The song list for World Tour started as the list of songs that Neversoft wanted to include in Guitar Hero III, but had failed to get into the game or as downloadable content; the list was eventually expanded to over 500 songs. The song list was then prioritized based on what the team thought would be best in the game, and then going after the music that would take the longest time to license, as was the case for the Jimi Hendrix songs. While songs were selected to make sure that guitar, bass, and drums all had great parts, they also opted for songs that would be strong for one single instrument as to make the game still appealing for those playing the single player modes. Some songs were also suggested through the licensing efforts by Activision for inclusion in the game. Flores stated that the inclusion of caricatures of recording artists in the game was either due to the team seeking that specific artist for the game, or the artist approaching the development team and requesting to be part of it. The band Tool, which hasn't licensed its music since 1996, allowed for the inclusion of three of its songs in World Tour as long they were involved with the artwork and tracking of the songs for the game, leading to the creation of the art-like Tool venue.

Bright noted that they had support for "epic drum solos", in which the band animation would focus on the drummer, but removed this feature from the game's final release due to its complexity.
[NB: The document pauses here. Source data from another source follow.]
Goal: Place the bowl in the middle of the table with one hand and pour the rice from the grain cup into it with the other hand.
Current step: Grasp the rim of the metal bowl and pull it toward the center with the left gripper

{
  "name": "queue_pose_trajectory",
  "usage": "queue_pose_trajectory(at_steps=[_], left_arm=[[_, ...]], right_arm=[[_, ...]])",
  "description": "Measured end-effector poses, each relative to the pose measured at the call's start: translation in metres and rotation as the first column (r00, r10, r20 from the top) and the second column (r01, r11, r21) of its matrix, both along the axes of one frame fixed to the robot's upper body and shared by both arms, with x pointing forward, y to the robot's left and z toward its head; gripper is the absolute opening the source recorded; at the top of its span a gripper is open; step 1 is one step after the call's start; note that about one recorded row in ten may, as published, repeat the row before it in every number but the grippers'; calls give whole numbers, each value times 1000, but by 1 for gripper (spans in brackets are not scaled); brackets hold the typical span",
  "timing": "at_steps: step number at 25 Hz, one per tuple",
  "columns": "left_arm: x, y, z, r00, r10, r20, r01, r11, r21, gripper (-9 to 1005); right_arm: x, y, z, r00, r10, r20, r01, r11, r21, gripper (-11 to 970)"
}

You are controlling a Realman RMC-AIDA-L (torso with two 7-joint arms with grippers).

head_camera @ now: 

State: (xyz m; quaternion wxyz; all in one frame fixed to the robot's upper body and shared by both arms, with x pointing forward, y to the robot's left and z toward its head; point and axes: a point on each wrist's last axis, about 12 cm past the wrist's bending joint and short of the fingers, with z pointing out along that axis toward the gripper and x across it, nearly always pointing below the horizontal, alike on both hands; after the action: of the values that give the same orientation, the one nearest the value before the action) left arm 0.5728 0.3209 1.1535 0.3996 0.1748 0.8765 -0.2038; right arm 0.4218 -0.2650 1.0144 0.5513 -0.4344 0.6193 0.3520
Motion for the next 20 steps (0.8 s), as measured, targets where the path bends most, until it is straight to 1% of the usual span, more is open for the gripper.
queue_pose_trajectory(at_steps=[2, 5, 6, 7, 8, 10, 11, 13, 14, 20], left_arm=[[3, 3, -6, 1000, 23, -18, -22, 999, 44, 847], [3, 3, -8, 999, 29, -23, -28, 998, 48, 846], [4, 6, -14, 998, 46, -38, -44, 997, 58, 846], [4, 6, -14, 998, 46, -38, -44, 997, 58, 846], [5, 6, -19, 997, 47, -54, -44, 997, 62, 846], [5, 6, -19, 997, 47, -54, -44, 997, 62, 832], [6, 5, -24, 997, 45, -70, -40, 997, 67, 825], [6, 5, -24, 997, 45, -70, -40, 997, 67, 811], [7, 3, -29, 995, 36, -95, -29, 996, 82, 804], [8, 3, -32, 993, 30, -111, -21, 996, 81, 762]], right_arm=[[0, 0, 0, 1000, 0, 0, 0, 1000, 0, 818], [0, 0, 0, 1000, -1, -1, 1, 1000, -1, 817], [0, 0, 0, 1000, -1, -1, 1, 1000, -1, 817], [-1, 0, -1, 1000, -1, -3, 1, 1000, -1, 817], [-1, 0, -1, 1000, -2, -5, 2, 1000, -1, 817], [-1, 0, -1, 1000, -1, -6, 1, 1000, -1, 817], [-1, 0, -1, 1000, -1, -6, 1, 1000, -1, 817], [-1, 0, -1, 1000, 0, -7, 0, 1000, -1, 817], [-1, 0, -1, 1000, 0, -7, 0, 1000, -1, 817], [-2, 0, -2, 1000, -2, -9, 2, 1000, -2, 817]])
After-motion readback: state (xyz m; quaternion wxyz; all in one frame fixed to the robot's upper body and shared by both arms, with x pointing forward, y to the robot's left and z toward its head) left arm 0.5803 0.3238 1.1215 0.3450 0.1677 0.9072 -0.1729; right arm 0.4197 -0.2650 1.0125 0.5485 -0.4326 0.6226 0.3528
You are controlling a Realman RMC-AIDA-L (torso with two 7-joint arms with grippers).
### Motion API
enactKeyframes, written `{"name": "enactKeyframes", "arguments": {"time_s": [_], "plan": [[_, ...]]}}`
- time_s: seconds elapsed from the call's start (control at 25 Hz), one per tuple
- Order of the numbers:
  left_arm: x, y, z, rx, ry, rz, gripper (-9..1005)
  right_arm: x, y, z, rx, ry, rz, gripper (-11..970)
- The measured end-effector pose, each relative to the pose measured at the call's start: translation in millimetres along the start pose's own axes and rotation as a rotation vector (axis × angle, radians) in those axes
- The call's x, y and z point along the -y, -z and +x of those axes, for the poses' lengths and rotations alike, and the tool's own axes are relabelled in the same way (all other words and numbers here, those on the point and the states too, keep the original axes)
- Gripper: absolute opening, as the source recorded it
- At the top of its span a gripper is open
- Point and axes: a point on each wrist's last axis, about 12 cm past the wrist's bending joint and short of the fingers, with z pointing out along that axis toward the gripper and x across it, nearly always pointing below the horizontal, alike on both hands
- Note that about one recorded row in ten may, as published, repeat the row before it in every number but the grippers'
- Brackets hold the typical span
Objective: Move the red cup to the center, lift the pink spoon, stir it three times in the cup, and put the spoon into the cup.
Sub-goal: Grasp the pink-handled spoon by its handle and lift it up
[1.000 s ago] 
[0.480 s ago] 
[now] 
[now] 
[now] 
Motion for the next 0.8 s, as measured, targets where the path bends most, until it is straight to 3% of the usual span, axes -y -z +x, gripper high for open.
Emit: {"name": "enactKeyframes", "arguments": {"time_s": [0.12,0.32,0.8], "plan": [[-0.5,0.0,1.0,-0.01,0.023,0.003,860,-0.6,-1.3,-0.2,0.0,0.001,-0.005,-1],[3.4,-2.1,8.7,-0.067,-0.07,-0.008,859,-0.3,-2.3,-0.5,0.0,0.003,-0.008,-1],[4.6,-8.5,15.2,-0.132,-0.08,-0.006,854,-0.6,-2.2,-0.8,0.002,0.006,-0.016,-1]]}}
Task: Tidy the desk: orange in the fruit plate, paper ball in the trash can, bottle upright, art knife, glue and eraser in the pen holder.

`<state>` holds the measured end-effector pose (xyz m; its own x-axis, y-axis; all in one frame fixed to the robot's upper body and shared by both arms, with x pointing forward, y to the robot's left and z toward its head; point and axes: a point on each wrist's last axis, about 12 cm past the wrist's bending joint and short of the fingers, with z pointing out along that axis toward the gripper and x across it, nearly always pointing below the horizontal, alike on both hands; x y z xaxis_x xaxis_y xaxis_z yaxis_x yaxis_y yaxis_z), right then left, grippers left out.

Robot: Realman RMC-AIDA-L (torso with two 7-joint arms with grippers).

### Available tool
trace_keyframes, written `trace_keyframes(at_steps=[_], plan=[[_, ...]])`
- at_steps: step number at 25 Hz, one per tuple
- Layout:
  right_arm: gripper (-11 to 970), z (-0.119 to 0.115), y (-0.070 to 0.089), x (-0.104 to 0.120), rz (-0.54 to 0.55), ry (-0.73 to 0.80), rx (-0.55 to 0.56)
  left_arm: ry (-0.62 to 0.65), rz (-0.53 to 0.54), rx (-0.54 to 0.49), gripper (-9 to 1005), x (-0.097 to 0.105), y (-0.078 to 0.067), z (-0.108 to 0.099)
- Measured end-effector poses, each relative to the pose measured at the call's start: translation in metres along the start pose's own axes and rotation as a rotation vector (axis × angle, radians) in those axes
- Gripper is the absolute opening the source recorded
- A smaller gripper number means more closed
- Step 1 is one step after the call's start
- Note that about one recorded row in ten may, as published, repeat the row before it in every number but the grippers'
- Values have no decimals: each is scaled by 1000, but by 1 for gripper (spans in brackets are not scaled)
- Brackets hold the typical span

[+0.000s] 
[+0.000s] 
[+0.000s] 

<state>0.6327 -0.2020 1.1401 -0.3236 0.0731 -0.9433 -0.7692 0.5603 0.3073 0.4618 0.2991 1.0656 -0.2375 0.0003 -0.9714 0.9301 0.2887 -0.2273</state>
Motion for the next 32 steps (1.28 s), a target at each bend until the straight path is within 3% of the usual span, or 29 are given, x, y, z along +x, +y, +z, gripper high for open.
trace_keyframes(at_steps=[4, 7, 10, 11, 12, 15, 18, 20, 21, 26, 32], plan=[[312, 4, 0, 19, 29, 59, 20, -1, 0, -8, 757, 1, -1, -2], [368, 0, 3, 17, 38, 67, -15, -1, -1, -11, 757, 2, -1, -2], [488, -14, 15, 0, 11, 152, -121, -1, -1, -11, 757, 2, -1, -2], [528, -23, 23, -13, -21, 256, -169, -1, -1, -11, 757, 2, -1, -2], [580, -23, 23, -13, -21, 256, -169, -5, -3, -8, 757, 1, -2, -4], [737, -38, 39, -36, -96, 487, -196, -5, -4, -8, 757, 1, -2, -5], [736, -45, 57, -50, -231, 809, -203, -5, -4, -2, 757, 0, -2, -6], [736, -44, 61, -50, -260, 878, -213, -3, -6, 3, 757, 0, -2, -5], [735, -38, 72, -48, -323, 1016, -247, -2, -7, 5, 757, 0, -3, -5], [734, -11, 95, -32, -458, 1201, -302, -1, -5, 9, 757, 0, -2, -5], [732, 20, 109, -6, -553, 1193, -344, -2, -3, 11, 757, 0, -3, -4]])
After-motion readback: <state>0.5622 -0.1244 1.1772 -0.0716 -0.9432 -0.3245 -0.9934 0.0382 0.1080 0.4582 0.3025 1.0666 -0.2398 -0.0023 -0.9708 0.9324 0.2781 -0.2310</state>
They also had to remove the "Jam Over" mode planned for the game's music creation section that would have allowed players to start with one of the game's songs and play over it on their instruments; this feature was removed in order to keep the final product polished and on-time.

The custom song creation feature was inspired by the current "hacking environment" that has arisen from the first two Guitar Hero games, where players would create new tracks and share them with others.

Hands-On Mobile has secured the worldwide rights to create a mobile phone version of the game to be released later in 2008. A version of the game has been rated by the ESRB for Microsoft Windows computers, though Activision has not officially confirmed this version.

A PC version of Guitar Hero World Tour was confirmed by Intel on February 27, 2009 and displayed at CeBIT on March 3–8, 2009 in Hannover, Germany.